Monday, 20 February 2012

HEAVENLY DISCOURSES

As I remark in my Autobiography, when I was a boy, I was much taken by a little book called HEAVENLY DISCOURSES which I found in the attic of our tiny home in Kew Gardens Hills, Queens.  The book, by an interesting character named Charles Erskine Scott Wood, was a series of conversations among famous figures from world history who could only be imagined to meet in heaven:  Socrates, Nietzsche, Buddha, and Dostoyevsky -- that sort of thing.  Well, now that I am definitively recovered from the mystery illness that afflicted me in late December, all of January, and early February, I am back to taking my four mile walk each morning.  Even though I see the occasional deer or jogger, the walk, which takes an hour or a bit longer, is basically pretty boring, so of course I day dream a good deal.
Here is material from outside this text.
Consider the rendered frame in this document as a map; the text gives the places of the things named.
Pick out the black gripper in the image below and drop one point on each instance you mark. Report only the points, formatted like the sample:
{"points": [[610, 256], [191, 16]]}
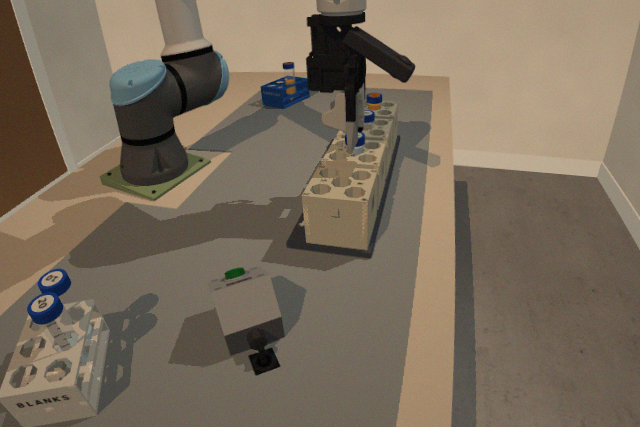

This morning, bundled up in sweaters and long johns and scarves and a hoodie against the cold, I passed the time on my walk by having an imaginary conversation with Rick Santorum.  For a variety of theological, political, and practical reasons, such a conversation is even less likely than a C. E. S. Wood dialogue between Jesus and Ghenghis Khan, but the mind being the flexible instrument it is, I had no trouble imagining a conversation lengthy enough to pass most of the hour of my walk.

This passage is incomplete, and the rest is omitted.